Health

Radon Poisoning: What's Real, What's Myth

Breathe Radon Free Team 9 min read

Canadians search “radon poisoning” hundreds of times a month. Here’s the thing: it doesn’t exist.

Not the way you’re picturing it, anyway. There’s no sudden sickness. No fumes that knock you out. No ER visit for a bad radon day.

And yet radon is still the second-leading cause of lung cancer in Canada. Both things are true at once. That gap between “no poisoning” and “real killer” is where all the myths live.

This post sorts out what’s real and what isn’t. No scare tactics. Just the evidence.

The short version:

  • “Radon poisoning” isn’t a real diagnosis. There’s no acute sickness from radon at home levels.
  • The real risk is slow. Years of breathing radon raise your lung cancer odds.
  • You can’t smell it, and no CO or smoke alarm will ever detect it.
  • It’s not only a basement problem, and new homes often test higher than old ones.
  • The only way to know your level is a test. Kits cost about $35. A pro test is $99.

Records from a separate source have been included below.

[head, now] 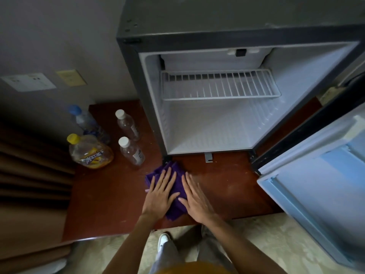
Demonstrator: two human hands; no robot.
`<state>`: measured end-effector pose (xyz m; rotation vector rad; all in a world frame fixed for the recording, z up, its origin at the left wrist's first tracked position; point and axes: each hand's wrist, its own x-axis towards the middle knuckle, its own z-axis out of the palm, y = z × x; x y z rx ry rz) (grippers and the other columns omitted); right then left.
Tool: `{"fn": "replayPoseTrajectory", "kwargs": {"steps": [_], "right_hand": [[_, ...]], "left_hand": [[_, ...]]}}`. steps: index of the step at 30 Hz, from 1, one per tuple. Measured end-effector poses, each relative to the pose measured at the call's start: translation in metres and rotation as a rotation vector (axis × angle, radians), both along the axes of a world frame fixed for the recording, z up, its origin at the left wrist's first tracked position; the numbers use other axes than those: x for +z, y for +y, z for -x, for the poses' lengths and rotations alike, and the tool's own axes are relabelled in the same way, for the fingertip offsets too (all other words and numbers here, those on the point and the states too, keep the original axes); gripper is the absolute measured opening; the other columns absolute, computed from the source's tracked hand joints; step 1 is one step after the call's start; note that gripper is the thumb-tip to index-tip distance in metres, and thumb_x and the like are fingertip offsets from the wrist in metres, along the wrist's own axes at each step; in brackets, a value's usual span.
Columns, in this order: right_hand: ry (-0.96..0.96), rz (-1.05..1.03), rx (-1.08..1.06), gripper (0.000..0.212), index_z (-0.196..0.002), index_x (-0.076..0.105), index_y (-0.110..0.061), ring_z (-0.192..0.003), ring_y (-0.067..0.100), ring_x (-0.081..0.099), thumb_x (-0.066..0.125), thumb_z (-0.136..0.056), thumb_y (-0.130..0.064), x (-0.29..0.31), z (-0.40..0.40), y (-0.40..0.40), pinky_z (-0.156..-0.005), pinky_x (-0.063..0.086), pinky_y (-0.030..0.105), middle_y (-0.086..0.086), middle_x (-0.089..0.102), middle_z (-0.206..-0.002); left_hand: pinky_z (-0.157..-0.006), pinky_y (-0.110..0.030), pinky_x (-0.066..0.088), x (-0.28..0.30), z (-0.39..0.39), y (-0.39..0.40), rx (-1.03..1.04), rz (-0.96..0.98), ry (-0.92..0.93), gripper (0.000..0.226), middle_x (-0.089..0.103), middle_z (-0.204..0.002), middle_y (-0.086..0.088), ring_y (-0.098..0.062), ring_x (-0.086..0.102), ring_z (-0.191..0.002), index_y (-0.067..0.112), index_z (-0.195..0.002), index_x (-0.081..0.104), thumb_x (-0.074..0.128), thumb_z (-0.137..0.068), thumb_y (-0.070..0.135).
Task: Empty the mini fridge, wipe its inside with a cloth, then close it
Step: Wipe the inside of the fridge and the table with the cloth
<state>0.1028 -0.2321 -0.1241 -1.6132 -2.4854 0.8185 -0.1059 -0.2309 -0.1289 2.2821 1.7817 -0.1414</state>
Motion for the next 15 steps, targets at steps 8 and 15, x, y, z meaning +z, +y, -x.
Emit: {"fn": "replayPoseTrajectory", "kwargs": {"steps": [8,15], "right_hand": [[0.037,0.014,0.072,0.087,-0.17,-0.007,-0.016,-0.165,0.021,-0.011,0.044,-0.108,-0.051,-0.004,0.104,-0.029,-0.135,0.008,0.045,0.006,-0.015,-0.178],[0.032,0.196,0.198,0.096,-0.17,-0.007,-0.016,-0.165,0.024,-0.009,0.062,-0.105,-0.032,0.018,0.2,-0.04,-0.135,0.006,0.045,0.006,-0.014,-0.178]], "left_hand": [[-0.137,-0.049,0.01,-0.004,0.107,-0.043,0.051,-0.078,0.008,0.08,-0.004,-0.185,0.004,-0.017,0.003,-0.171,0.033,-0.174,-0.002,0.029,-0.11,0.069],[-0.137,-0.049,0.016,-0.006,0.221,-0.082,0.106,0.021,0.015,0.084,-0.002,-0.184,0.01,-0.018,0.011,-0.171,0.036,-0.174,0.0,0.023,-0.103,0.075]]}}
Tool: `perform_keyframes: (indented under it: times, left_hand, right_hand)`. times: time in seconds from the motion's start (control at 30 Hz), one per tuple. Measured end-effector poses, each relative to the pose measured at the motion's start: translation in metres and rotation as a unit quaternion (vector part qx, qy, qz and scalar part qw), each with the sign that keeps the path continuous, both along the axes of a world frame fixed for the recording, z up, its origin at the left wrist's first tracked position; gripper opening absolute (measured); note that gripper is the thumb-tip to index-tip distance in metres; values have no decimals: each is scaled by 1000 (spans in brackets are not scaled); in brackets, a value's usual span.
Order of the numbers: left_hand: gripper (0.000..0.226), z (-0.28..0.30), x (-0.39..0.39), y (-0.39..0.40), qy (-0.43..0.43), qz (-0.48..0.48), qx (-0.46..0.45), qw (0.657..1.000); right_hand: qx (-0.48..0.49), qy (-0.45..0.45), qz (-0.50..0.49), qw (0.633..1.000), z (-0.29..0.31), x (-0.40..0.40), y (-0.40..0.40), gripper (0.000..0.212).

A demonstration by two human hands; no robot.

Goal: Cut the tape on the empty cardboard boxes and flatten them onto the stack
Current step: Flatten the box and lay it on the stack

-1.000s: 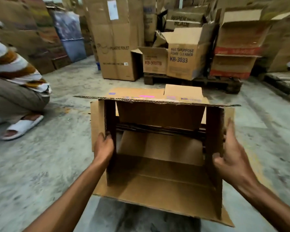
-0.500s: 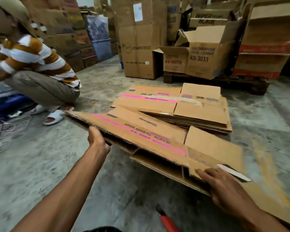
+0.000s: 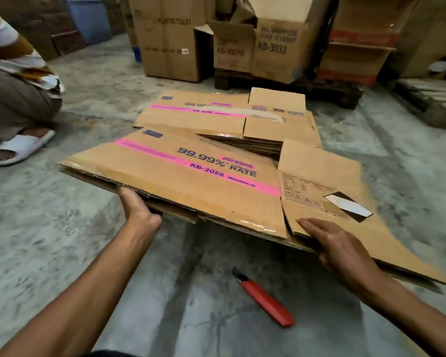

Why “radon poisoning” is the wrong name

Poisoning means a dose that makes you sick fast. Carbon monoxide does that. So do bad mushrooms.

Radon doesn’t work like that. There’s no acute radon sickness at the levels found in homes.

Radon is a radioactive gas that seeps up from the soil. You breathe it in, and most of it leaves on your next breath. The harm comes from its decay particles, which stick to dust, land in your lungs, and fire tiny bursts of radiation at the tissue around them.

One day of that does nothing you’d ever notice. Twenty years of it raises your odds of lung cancer. That’s the real risk: slow, silent, and cumulative.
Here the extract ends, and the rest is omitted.